Pemilik pohon dengan sengaja menanam pohon itu berdampingan dengan aliran air yang adalah sumber kehidupan bagi pohon itu karena akan terus tersuplai air baginya. Akar pohon terjamin mendapatkan pasokan aliran air dan terus menerus untuk hidup sesuai musimnya, tidak layu dan bertumbuh.

 

Pemazmur menggambarkan orang yang takut dan cinta Tuhan, Mazmur 1;1-2 1 Berbahagialah orang yang tidak berjalan menurut nasihat orang fasik, yang tidak berdiri di jalan orang berdosa,

dan yang tidak duduk dalam kumpulan pencemooh,2 tetapi yang kesukaannya ialah Taurat Tuhan, dan yang merenungkan Taurat itu siang dan malam. kehidupannya seperti Pohon yang ditepi aliran air. Akan berbuah secara konsisten dan terus hidup bertumbuh dan tidak menjadi layu bahkan apa saja yang diperbuatnya berhasil.

 

Sampai disini saya cukup terdiam. Benarkah kalimat ini? Apa saja yang diperbuatnya berhasil. Kira-kira apa makna berhasil disini? benarkan makna selalu berhasil sama seperti pengertian kita selama ini, yang berarti sukses kaya dan terkenal ?.

 

Ketika membandingkan dengan pohon yang berbuah sesuai musimnya tidak setiap saat.

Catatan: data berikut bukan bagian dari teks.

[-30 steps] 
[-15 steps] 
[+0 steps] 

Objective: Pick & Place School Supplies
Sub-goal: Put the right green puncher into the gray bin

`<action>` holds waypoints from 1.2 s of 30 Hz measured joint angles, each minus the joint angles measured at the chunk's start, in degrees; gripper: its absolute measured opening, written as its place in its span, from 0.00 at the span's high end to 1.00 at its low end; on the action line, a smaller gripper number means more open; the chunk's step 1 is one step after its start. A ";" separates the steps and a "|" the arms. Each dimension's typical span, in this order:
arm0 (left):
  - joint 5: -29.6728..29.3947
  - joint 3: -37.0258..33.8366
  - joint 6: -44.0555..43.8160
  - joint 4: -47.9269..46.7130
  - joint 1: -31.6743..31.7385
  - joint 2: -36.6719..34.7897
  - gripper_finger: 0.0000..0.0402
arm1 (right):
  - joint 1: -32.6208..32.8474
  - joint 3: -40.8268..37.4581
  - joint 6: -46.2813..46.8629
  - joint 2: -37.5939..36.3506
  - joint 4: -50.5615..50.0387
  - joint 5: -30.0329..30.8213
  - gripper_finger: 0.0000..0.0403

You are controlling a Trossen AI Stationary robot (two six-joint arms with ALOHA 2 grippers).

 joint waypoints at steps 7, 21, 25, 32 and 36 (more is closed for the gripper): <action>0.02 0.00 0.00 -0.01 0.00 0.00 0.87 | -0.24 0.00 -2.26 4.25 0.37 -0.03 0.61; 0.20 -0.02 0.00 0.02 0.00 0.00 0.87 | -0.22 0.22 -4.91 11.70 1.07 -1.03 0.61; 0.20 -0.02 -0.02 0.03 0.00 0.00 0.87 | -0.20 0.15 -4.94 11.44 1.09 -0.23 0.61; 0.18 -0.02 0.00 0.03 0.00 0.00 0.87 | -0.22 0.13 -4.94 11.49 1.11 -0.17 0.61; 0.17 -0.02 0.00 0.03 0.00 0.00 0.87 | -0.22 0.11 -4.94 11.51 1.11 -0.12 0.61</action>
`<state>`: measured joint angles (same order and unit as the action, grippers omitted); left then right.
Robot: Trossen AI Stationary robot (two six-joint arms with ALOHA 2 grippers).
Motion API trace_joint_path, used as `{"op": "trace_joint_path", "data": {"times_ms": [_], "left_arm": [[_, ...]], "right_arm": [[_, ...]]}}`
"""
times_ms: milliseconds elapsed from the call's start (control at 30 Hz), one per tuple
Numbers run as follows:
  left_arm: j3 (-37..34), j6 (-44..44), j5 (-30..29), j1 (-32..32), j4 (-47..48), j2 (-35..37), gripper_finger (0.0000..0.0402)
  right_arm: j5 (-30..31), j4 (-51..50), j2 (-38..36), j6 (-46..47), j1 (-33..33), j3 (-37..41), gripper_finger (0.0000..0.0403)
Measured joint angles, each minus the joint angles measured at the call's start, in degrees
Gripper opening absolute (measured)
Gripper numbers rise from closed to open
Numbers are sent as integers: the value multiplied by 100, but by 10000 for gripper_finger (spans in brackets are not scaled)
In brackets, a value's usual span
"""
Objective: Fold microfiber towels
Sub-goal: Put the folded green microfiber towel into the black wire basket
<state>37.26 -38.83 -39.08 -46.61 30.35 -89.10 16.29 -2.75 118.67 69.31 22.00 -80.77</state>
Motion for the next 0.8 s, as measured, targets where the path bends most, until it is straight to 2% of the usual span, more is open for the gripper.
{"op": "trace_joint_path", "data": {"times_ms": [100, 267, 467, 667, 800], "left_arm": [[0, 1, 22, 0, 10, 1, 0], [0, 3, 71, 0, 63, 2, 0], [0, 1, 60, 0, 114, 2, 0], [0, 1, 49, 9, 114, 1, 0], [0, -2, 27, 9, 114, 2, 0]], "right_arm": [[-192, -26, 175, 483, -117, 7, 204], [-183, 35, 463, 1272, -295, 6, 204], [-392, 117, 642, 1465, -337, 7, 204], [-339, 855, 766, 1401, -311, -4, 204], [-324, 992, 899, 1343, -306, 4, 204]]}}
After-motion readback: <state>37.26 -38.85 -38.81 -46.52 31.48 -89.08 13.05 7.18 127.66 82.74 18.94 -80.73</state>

Ada proses yang terjadi dalam pohon sehingga dapat berbuah sesuai musimnya. Dan pohon itu sukses berbuah sesuai dengan tujuan dari pemiliknya yang menanamnya. Yosua 1:8 Janganlah engkau lupa memperkatakan kitab Taurat ini, tetapi renungkanlah itu siang dan malam, supaya engkau bertindak hati-hati sesuai dengan segala yang tertulis di dalamnya, sebab dengan demikian perjalananmu akan berhasil dan engkau akan beruntung. ini mengingatkan kita bahwa janganlah engkau lupa memperkatakan kitab taurat ini, tetapi renungkanlah itu siang dan malam, supaya engkau bertindak hati-hati sesuai dengan segala yang tertulis di dalamnya, sebab dengan demikian engkau akan berhasil dan engkau akan beruntung.

 

Maka semakin jelaslah makna relasi Maz 1:2 dan 3 ini. Bahwa orang yang cinta dan takut akan Tuhan, bahkan terus menerus membaca dan merenungkan dan melakukan Firman Tuhan Yesus, di dalam proses ini, hidupnya berproses menuju keberhasilan sesuai sasaran tujuan Tuhan bagi si pemiliknya. Dan keberhasilan hidupnya tidak hanya dinikmati oleh Tuhan Yesus, tapi juga dinikmati oleh orang itu.

 

Ternyata untuk hidup diberkati, dimulai dengan kesetiaan dan konsistensi membaca firman Tuhan, merenungkannya dan taat melakukannya. Mari kita melakukannya dengan kasih dan setia pada Tuhan Yesus.